Gualtieri: “Quota 100 e reddito confermati, archiviata la flat tax”

Gualtieri Quota 100

Il nuovo governo giallorosso nasce con una scadenza incombente e di importanza fondamentale per il futuro dell’Italia: la manovra economica d’autunno. Tutti gli occhi sono puntati su via XX Settembre, mentre gli elettori si chiedono se i provvedimenti economici introdotti dal governo Conte 1 verranno mantenuti anche dalla nuova squadra insediata a Palazzo Chigi. Roberto Gualtieri, neo ministro dell’Economia, rivela le intenzioni del governo per il futuro di Quota 100, flat tax e reddito di cittadinanza.

Gualtieri su Quota 100

Quota 100 resterà in vigore fino al termine previsto dalla legge vigente, rassicura Roberto Gualtieri nel corso di un’intervista a Repubblica. Il provvedimento “ha una durata triennale e l’orientamento è lasciare che vada a esaurimento”. Il ministro ammette che “in un quadro di risorse scarse, l’intervento sulle pensioni andava fatto in modo diverso. Ma è sbagliato modificare costantemente le regole del gioco in materia previdenziale”.

Confermato anche il reddito di cittadinanza, fermo restando che “una verifica del suo funzionamento insieme alle parti sociali può aiutare a migliorarlo“. Il Conte bis si impegnerà anche a confermare gli 80 euro del bonus Renzi e a “lavorare a un’ampia riforma fiscale per sostenere i redditi medio bassi. Ma per farlo ci vorrà del tempo”.

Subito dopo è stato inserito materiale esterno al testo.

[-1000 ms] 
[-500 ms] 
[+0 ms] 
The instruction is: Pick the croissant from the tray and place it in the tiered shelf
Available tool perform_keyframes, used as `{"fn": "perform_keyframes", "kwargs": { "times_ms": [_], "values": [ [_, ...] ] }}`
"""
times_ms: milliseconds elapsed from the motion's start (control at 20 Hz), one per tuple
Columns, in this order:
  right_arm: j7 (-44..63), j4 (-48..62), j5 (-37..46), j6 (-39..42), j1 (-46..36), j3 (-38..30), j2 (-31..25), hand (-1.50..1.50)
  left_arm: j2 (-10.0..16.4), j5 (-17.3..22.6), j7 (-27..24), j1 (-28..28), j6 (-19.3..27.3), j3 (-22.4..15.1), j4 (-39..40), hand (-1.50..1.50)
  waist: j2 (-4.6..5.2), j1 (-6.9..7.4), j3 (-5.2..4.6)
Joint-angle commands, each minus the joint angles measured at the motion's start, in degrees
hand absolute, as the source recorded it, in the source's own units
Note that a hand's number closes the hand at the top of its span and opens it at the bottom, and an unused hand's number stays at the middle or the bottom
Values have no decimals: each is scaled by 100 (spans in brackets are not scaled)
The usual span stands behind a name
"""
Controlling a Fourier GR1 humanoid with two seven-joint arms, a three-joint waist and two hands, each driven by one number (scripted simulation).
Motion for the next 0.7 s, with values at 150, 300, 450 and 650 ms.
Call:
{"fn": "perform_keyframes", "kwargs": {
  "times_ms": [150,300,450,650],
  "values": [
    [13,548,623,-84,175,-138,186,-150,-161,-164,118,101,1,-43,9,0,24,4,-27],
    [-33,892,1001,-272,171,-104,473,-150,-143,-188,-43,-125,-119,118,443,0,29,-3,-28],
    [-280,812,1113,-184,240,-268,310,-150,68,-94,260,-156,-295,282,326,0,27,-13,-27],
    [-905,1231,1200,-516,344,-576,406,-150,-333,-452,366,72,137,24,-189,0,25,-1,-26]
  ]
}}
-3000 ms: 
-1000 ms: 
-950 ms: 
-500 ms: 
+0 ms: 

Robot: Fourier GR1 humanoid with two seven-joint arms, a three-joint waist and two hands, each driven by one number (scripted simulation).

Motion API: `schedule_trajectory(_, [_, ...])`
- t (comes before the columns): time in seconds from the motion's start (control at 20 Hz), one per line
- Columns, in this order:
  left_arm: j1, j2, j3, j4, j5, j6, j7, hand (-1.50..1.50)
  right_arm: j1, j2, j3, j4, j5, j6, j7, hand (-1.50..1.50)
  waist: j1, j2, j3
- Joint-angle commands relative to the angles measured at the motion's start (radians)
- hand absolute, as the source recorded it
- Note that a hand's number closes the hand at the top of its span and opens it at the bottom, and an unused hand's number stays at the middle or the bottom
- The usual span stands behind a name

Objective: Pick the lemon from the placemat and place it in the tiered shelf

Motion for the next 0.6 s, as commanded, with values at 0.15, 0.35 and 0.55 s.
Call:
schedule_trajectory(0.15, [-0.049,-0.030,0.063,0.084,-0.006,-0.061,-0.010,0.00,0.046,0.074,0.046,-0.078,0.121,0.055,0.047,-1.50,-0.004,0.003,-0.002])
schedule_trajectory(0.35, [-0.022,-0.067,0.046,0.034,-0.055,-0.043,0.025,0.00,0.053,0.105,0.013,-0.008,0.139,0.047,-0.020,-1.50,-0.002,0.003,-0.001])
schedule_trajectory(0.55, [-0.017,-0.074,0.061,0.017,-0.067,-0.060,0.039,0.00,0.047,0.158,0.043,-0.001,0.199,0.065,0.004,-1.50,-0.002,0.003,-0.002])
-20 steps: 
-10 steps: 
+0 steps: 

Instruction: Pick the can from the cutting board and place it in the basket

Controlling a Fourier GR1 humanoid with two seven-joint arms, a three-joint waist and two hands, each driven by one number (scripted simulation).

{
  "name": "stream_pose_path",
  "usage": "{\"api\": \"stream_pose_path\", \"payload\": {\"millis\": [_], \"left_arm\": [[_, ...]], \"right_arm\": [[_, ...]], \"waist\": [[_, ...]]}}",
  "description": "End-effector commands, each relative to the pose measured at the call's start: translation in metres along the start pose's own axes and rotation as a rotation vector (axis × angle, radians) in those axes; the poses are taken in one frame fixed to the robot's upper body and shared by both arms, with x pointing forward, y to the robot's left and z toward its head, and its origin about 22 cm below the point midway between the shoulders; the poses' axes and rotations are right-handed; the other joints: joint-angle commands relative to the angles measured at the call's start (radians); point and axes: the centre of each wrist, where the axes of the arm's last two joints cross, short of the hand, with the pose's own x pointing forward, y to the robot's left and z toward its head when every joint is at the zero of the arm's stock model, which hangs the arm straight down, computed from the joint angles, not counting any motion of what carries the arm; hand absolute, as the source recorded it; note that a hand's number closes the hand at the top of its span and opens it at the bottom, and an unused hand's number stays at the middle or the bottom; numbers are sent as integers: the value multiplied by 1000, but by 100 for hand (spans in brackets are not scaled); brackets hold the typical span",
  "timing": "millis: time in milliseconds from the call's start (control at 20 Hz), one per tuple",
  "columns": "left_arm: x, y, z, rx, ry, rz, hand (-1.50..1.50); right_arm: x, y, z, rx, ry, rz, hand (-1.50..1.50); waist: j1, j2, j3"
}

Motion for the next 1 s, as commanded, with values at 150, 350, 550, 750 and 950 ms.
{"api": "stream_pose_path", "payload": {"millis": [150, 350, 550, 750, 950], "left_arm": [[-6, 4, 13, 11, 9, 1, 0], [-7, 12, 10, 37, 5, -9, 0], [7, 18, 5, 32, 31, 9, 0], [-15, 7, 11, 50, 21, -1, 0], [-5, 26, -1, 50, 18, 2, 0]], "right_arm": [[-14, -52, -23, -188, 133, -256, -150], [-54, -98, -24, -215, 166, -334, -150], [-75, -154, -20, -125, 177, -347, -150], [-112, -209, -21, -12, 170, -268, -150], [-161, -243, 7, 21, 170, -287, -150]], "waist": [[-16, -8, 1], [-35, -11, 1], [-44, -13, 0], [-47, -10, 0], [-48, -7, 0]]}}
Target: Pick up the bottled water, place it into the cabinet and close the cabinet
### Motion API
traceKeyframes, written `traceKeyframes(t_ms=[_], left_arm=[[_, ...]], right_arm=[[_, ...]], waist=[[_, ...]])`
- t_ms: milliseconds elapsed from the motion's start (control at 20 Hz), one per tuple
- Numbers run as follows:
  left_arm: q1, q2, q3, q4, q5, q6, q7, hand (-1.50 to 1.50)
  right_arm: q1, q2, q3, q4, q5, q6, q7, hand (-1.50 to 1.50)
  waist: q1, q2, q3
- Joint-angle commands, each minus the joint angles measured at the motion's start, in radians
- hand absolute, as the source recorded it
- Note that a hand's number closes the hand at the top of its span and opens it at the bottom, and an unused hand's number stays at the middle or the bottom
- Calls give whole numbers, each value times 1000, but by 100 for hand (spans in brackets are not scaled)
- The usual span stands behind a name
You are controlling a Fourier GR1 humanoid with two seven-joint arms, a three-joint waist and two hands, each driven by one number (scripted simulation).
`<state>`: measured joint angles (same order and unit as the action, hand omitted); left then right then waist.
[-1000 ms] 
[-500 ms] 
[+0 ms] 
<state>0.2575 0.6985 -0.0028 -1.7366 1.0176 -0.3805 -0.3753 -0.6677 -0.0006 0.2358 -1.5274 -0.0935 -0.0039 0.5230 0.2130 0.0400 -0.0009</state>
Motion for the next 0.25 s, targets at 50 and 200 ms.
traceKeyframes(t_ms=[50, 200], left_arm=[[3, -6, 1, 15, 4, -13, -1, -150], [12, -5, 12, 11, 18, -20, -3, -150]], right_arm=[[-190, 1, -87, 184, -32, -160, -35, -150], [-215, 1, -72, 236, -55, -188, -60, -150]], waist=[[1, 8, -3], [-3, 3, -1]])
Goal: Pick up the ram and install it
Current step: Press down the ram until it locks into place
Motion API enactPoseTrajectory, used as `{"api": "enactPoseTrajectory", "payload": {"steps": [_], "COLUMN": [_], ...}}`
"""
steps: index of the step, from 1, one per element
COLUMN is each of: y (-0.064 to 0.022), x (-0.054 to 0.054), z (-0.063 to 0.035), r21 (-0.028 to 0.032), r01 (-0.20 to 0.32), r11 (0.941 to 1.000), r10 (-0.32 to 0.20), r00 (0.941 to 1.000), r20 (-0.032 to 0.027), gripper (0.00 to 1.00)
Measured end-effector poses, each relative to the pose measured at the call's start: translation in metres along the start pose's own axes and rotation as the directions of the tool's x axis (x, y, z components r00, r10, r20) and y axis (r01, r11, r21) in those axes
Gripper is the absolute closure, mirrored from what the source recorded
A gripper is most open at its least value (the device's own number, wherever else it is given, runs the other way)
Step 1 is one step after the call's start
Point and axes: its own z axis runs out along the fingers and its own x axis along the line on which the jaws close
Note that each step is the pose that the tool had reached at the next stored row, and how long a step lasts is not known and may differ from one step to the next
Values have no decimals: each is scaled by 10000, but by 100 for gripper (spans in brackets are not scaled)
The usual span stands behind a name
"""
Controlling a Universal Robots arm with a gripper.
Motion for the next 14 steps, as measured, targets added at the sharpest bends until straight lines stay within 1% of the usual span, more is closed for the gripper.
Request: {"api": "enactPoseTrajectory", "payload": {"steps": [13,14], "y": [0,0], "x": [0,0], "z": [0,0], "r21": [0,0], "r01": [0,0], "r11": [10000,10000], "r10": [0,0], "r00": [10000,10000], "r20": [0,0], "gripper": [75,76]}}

“La flat tax? Incostituzionale”

Archiviato, invece, il capitolo flat tax: “Non la faremo mai. Dava tanto a chi ha di più, mentre noi siamo il governo degli asili nido, degli investimenti e della riduzione delle imposte ai più deboli. Era ingiusta, sbagliata, insostenibile e incostituzionale, perché violava la progressività, oltretutto alla base del modello sociale europeo insieme al welfare”.

L’aumento dell’Iva

L’obiettivo primario del nuovo governo resta quello di evitare l’aumento dell’Iva, ribadisce Gualtieri, anche grazie alle risorse risparmiate da Quota 100 e dal reddito di cittadinanza. “Ci stiamo lavorando”, spiega il ministro. “Partiamo da quanto ereditato dal governo precedente, con l’obiettivo principale di bloccare l’aumento di 23 miliardi dell’Iva che avrebbe un impatto negativo su crescita e investimenti”.